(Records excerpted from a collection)

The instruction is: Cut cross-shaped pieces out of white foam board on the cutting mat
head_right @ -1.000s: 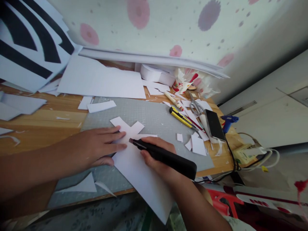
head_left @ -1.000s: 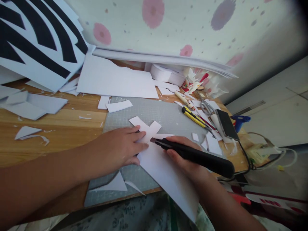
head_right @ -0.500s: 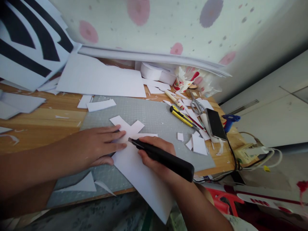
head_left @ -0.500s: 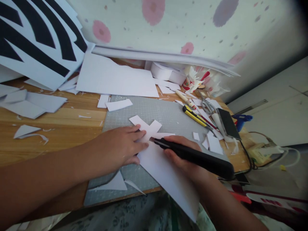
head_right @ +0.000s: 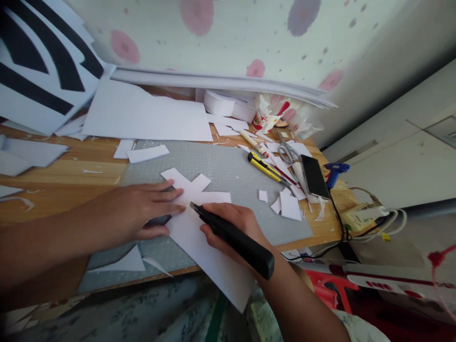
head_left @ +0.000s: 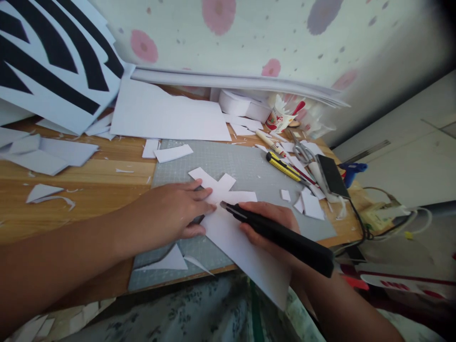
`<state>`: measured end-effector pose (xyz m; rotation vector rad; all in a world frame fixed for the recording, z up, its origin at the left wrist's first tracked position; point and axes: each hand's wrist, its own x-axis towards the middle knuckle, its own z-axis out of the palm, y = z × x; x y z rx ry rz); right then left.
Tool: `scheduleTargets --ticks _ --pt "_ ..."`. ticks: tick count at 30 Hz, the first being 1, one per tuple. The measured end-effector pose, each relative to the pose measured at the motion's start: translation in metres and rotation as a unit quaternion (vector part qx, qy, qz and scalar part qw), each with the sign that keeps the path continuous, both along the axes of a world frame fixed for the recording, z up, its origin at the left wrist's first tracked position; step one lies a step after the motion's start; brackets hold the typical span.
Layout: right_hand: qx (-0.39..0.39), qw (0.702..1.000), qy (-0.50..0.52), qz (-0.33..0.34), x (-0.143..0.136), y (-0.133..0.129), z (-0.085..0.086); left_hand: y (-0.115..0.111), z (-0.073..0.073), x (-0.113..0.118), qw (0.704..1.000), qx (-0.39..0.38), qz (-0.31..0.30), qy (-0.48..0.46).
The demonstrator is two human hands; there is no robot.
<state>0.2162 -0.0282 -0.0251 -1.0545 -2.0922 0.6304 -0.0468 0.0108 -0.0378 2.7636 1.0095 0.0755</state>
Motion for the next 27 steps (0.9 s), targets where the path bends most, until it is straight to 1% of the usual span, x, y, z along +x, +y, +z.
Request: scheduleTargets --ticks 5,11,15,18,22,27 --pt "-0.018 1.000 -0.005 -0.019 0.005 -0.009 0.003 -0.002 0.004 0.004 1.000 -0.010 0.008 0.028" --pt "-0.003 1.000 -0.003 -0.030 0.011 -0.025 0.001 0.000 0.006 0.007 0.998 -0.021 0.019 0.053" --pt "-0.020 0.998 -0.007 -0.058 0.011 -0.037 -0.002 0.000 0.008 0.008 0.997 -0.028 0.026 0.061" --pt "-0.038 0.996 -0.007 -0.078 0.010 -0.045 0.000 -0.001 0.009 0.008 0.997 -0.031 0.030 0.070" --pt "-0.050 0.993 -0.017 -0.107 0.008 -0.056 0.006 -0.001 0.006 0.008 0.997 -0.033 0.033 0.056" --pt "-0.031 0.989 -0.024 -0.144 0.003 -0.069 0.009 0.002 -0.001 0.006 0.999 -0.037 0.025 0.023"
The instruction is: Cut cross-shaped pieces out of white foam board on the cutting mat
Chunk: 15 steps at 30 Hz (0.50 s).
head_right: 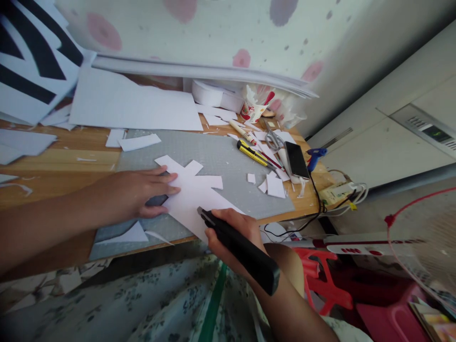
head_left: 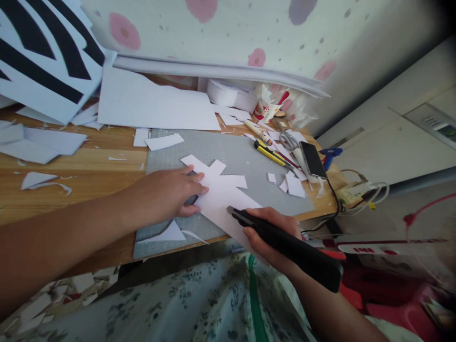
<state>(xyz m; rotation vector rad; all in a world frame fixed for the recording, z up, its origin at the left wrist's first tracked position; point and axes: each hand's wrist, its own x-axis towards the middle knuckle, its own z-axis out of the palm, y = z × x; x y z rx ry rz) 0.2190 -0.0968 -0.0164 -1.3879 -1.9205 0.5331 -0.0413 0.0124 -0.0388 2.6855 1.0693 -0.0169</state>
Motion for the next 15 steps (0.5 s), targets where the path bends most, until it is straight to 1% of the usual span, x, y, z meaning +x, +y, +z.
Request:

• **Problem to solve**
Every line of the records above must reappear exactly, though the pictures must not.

• **Answer section**
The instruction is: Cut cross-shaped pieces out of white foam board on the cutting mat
head_right @ -1.000s: 
head_left @ -1.000s: 
head_right @ -0.500s: 
head_left @ -0.500s: 
head_right @ +0.000s: 
head_left @ +0.000s: 
`<state>`: measured end-effector pose (xyz m; rotation vector rad; all in a world frame fixed for the recording, z up, its origin at the left wrist's first tracked position; point and axes: each hand's wrist, its own x-axis towards the middle knuckle, its own z-axis out of the palm, y = z × x; x y z rx ry rz); right then left.
Tool: `scheduleTargets --ticks _ --pt "_ ..."`. ticks: tick count at 30 Hz, the first being 1, one per tuple. The measured end-effector pose, each relative to the pose measured at the motion's start: translation in metres and rotation as a unit quaternion (vector part qx, qy, qz and scalar part qw), each with the sign that keeps the path continuous, both along the axes of a world frame fixed for the recording, z up, its origin at the left wrist's first tracked position; step one lies a step after the motion's start; brackets hold the typical span.
Layout: right_hand: qx (-0.39..0.39), qw (0.702..1.000), qy (-0.50..0.52), qz (-0.33..0.34), x (-0.143..0.136), y (-0.133..0.129), z (-0.085..0.086); left_hand: y (-0.115..0.111), z (-0.073..0.073), x (-0.113..0.118), qw (0.704..1.000), qx (-0.39..0.38), qz (-0.31..0.30), qy (-0.48..0.46).
The demonstrator is two human hands; there is no robot.
<state>0.2162 -0.0282 -0.0251 -1.0545 -2.0922 0.6304 -0.0468 0.0108 -0.0378 2.7636 1.0095 0.0755</state>
Motion for the next 27 steps (0.9 s), targets where the path bends most, until it is straight to 1% of the usual span, x, y, z along +x, +y, +z.
Request: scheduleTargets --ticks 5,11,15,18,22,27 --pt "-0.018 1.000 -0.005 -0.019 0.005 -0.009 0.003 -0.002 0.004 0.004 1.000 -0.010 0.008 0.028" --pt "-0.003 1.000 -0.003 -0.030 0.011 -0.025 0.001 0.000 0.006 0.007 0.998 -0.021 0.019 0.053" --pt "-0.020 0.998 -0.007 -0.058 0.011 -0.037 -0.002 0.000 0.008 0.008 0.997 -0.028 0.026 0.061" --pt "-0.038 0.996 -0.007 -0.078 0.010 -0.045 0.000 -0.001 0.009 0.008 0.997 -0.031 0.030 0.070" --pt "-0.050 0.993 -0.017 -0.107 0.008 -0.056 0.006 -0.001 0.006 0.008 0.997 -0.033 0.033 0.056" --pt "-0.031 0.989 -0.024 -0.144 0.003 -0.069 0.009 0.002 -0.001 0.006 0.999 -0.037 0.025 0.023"
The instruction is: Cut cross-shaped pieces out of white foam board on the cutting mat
Chunk: 15 steps at 30 Hz (0.50 s).
head_right: 
head_left: 
<state>(xyz m; rotation vector rad; all in a world frame fixed for the recording, z up, its origin at the left wrist's first tracked position; point and axes: each hand's wrist, its own x-axis towards the middle knuckle, its own z-axis out of the palm, y = z × x; x y z rx ry rz) 0.2190 -0.0968 -0.0164 -1.3879 -1.9205 0.5331 -0.0413 0.0124 -0.0388 2.6855 1.0693 -0.0169</state>
Motion for the next 15 steps (0.5 s), targets where the path bends most, until it is straight to 1% of the usual span, x, y, z meaning +x, +y, +z.
Request:

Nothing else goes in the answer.